• **BRIEF**
These records contain pictures, which must be left out; copy exactly the lines from the one with "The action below" up to and including the one with "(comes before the".

┏━━

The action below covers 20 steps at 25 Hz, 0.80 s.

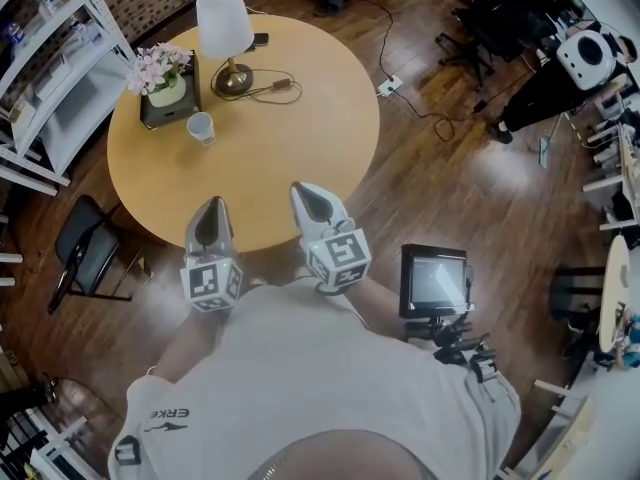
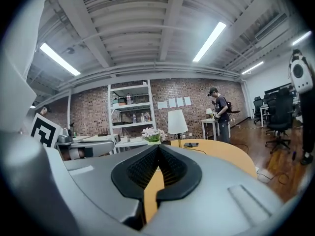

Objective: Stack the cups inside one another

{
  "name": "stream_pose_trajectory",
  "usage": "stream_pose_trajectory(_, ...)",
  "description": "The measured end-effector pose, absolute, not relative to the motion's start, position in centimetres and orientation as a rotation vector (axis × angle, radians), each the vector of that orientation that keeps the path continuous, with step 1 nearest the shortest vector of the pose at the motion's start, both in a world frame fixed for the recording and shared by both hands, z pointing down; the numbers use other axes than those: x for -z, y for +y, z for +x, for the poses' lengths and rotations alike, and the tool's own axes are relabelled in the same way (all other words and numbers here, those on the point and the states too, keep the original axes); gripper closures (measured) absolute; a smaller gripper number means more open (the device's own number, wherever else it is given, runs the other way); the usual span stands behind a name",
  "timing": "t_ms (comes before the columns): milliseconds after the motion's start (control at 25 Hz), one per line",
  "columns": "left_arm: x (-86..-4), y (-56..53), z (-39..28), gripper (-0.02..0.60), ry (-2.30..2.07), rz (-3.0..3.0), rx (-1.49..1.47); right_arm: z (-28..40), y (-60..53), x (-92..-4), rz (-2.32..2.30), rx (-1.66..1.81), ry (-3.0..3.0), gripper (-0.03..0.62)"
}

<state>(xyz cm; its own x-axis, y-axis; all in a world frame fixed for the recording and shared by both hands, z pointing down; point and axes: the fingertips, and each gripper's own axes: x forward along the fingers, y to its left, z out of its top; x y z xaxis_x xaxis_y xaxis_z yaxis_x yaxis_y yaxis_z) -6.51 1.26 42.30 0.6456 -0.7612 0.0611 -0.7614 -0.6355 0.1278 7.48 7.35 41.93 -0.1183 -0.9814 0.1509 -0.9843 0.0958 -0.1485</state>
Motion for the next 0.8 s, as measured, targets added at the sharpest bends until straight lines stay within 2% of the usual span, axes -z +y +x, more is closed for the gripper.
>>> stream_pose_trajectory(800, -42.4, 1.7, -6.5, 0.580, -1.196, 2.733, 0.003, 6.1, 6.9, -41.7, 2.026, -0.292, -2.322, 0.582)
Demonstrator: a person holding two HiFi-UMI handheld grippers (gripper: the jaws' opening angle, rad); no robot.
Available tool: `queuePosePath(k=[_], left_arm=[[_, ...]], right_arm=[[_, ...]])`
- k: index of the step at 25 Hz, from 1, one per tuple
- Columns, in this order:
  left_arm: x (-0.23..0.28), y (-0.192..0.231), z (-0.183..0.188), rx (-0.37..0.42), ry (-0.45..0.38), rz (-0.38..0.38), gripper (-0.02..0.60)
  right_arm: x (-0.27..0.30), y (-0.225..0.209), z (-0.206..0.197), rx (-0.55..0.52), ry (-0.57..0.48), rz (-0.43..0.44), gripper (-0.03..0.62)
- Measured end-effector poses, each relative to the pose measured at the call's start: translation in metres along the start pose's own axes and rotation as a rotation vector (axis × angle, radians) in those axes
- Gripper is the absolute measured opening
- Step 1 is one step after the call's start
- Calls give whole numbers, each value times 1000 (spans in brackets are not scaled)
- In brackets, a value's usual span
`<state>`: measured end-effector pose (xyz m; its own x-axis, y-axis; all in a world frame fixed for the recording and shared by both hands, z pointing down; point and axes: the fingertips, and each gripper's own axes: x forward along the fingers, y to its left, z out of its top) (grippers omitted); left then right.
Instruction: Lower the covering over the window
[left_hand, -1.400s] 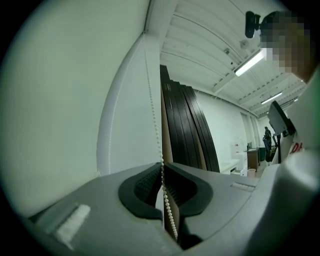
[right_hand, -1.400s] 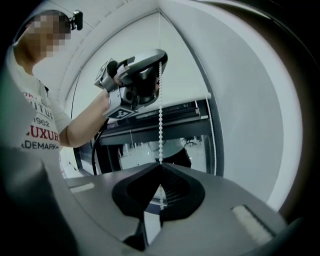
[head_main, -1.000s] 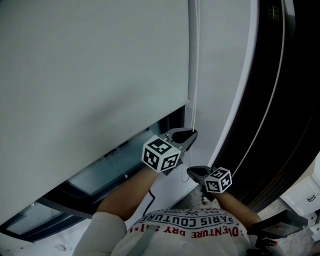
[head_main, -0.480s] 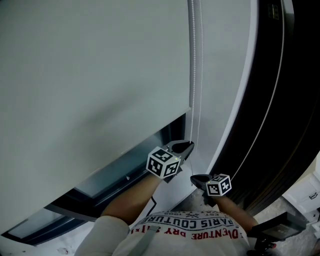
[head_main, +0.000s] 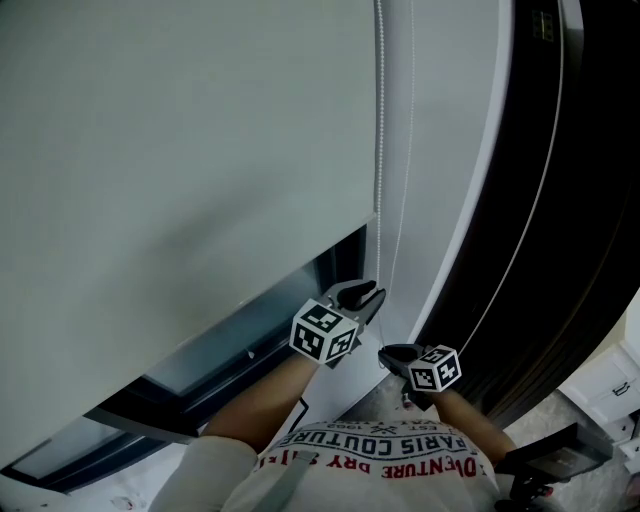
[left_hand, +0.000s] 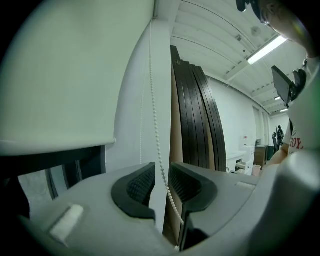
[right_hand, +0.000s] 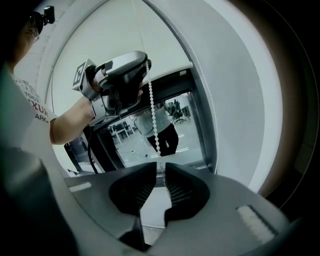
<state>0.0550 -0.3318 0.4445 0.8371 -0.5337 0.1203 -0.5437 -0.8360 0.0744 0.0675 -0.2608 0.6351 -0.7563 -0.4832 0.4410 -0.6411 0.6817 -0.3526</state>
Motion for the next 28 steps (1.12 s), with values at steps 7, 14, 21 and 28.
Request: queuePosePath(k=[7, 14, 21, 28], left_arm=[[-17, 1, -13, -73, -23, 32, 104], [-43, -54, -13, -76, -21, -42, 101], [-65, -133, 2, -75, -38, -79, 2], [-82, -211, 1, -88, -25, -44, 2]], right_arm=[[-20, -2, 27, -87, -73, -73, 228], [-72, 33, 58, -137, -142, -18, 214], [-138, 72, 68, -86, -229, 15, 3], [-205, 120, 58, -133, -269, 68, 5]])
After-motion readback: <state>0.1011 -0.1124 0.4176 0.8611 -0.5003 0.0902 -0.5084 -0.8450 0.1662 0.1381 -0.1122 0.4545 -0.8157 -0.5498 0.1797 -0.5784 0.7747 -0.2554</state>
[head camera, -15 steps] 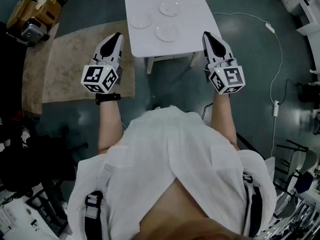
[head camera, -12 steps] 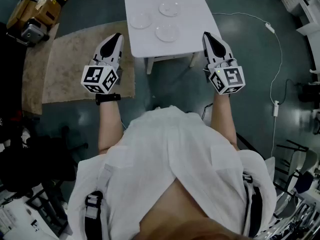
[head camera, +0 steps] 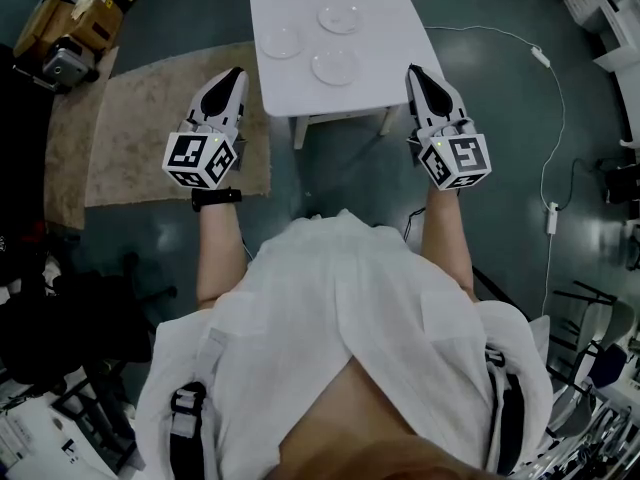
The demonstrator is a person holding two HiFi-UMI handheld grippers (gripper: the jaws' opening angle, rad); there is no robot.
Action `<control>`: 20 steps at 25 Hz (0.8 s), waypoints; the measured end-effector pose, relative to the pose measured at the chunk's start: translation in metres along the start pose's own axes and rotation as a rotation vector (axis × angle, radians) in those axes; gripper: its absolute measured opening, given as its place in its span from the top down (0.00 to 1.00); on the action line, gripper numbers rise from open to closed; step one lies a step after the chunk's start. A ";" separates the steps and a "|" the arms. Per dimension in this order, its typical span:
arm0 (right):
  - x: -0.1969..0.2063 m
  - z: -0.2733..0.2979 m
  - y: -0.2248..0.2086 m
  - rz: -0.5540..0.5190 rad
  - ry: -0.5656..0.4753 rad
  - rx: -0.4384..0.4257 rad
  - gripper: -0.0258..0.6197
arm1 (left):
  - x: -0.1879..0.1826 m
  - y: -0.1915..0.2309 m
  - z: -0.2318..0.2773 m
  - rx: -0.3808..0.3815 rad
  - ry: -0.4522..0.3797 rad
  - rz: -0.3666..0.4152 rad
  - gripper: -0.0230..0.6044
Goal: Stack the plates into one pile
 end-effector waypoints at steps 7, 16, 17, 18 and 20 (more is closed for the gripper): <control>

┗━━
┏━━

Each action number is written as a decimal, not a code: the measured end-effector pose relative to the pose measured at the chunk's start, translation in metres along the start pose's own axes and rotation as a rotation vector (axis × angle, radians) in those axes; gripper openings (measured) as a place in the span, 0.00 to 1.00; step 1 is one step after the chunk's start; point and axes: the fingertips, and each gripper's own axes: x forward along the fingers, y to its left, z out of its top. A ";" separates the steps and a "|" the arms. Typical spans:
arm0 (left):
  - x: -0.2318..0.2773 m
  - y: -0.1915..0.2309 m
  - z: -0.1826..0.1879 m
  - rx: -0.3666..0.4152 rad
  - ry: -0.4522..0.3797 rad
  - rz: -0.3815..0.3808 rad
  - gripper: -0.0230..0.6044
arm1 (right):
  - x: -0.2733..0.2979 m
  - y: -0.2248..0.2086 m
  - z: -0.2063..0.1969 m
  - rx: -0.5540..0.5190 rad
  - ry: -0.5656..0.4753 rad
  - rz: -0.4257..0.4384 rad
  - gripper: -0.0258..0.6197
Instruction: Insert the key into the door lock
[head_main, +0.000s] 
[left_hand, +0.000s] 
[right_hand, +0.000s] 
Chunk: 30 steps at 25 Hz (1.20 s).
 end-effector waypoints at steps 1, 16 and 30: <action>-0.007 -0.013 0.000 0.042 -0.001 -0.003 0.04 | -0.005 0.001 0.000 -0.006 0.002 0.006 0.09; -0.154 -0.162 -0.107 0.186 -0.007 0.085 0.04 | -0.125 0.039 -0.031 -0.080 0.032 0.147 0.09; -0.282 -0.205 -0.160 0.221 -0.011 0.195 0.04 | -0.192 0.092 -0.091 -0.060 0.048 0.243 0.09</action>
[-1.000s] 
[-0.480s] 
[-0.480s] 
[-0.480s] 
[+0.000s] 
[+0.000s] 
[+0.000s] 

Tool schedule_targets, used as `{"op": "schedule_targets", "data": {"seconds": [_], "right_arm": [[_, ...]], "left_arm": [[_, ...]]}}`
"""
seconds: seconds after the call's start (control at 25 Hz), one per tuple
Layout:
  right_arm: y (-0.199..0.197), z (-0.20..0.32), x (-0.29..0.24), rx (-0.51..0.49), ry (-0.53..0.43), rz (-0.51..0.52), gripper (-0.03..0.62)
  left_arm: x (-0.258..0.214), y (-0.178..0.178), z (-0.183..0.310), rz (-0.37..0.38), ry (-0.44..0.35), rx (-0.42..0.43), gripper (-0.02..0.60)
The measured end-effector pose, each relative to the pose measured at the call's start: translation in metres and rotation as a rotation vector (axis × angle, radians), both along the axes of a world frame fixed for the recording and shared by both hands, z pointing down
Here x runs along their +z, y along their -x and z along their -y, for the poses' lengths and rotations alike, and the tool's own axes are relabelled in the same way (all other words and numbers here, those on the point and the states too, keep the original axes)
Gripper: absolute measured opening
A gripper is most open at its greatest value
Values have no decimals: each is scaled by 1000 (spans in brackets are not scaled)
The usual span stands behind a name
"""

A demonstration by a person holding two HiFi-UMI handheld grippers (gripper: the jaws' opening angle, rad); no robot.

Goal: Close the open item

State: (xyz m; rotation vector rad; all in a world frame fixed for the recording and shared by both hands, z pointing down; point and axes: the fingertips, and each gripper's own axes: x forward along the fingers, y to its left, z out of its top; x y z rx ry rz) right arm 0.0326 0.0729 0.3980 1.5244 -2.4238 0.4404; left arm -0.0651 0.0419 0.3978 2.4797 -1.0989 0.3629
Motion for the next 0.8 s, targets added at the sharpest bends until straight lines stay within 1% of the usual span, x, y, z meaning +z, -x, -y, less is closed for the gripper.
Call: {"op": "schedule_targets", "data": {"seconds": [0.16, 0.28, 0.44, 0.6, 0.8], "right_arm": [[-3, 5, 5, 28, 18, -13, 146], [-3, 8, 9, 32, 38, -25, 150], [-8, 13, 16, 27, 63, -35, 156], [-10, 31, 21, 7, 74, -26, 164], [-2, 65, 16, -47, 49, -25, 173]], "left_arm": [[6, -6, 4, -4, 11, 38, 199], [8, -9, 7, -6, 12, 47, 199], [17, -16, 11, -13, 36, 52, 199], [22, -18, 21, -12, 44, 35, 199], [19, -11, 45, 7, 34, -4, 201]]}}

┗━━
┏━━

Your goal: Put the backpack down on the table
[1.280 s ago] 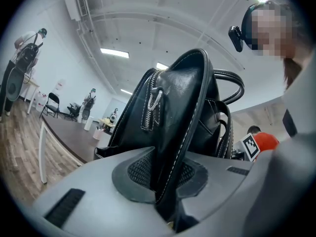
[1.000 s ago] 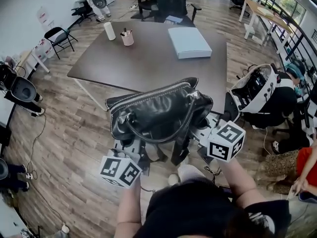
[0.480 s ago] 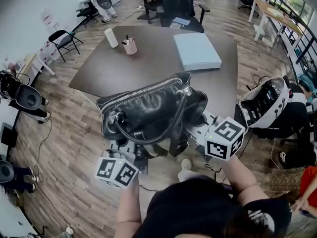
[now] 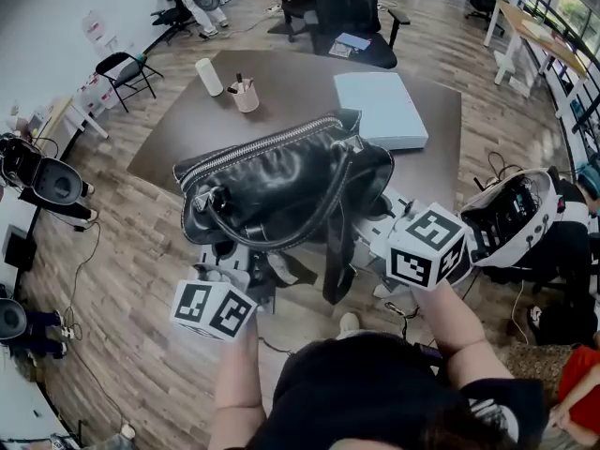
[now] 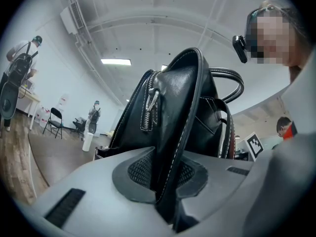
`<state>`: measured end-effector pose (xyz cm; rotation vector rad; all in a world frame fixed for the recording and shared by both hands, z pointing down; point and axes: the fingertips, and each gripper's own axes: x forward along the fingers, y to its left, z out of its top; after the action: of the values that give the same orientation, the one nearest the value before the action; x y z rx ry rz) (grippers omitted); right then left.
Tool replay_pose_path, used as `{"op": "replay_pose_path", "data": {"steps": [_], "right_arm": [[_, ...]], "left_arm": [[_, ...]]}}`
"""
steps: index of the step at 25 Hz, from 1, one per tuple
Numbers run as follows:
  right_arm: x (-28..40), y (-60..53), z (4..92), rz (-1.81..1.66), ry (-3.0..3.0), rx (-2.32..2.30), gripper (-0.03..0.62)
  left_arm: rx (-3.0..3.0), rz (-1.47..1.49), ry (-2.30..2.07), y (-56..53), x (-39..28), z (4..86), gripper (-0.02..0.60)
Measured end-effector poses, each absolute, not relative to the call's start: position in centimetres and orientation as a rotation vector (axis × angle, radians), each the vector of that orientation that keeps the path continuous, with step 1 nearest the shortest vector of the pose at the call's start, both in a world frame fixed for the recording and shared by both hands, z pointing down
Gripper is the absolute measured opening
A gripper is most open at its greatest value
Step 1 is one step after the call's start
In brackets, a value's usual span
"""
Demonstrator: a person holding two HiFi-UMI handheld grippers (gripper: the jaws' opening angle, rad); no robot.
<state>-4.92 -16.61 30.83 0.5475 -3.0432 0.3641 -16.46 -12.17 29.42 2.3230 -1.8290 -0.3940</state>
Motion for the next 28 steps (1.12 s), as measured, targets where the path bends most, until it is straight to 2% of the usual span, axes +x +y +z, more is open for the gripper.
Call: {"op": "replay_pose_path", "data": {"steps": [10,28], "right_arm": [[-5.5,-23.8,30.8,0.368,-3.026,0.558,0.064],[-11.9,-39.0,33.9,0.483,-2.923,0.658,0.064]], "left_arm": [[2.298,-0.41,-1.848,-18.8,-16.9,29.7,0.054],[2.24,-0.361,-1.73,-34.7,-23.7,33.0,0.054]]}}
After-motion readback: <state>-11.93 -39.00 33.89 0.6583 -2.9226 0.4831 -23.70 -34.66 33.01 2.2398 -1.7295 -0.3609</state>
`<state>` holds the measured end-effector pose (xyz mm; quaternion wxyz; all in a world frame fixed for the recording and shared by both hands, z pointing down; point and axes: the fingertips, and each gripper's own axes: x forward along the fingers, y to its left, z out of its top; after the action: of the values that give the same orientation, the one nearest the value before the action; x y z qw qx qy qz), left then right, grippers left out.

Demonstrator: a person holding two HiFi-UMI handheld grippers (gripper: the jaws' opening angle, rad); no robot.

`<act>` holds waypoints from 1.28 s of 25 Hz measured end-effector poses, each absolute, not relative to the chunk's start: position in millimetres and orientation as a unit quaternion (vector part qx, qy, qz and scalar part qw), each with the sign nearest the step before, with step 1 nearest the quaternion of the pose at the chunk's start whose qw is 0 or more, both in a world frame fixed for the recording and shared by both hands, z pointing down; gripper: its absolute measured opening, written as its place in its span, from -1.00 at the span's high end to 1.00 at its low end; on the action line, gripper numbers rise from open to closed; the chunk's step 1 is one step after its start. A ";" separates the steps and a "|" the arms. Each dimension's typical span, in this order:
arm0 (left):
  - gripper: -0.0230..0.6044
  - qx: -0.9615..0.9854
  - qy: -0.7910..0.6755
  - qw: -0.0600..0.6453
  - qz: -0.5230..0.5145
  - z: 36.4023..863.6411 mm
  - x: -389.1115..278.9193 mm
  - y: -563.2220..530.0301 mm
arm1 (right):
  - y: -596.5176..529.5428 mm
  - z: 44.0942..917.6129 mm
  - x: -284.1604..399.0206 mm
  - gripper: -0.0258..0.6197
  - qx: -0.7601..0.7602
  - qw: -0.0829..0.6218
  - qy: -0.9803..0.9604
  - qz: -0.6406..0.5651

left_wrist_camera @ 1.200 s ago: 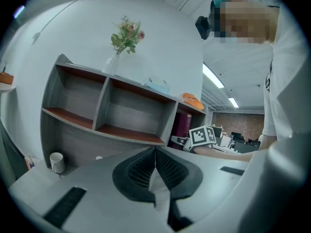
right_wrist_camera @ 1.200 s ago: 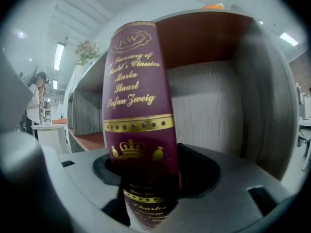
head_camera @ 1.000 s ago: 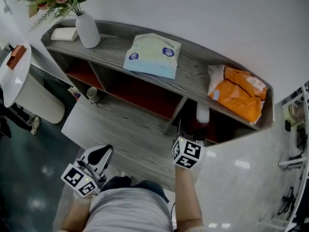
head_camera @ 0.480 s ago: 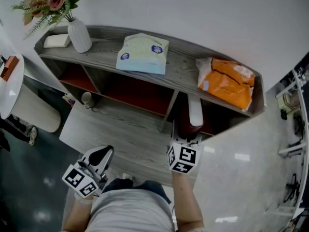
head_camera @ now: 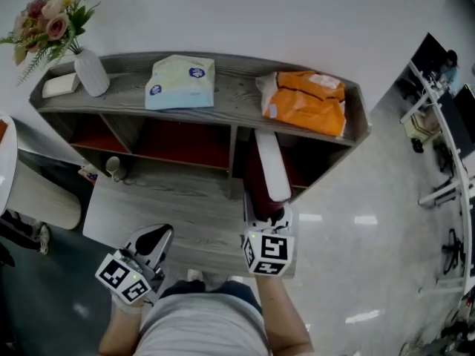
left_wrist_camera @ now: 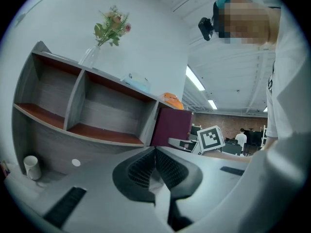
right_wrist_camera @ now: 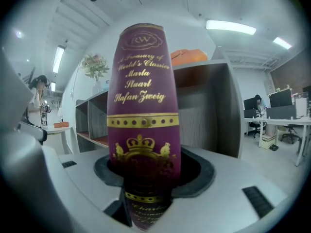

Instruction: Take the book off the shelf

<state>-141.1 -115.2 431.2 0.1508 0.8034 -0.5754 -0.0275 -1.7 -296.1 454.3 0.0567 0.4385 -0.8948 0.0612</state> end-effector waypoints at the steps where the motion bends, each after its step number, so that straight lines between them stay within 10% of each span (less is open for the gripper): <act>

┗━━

• **RESPONSE TO THIS TASK**
The action below covers 20 steps at 25 Hz, 0.80 s.


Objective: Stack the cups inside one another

{
  "name": "stream_pose_trajectory",
  "usage": "stream_pose_trajectory(_, ...)",
  "description": "The measured end-effector pose, absolute, not relative to the motion's start, position in centimetres and orientation as a rotation vector (axis × angle, radians), each the vector of that orientation that keeps the path continuous, with step 1 nearest the shortest vector of the pose at the motion's start, both in a world frame fixed for the recording and shared by both hands, z pointing down; the numbers use other axes than those: x for -z, y for +y, z for +x, for the poses' lengths and rotations alike, and the tool's own axes are relabelled in the same way (all other words and numbers here, those on the point and the states too, keep the original axes); gripper closures (measured) absolute; a smaller gripper number means more open (the device's own number, wherever else it is given, runs the other way); the usual span stands behind a name",
  "timing": "t_ms (comes before the columns): milliseconds after the motion's start (control at 25 Hz), one per line",

What was asked now has a complete answer.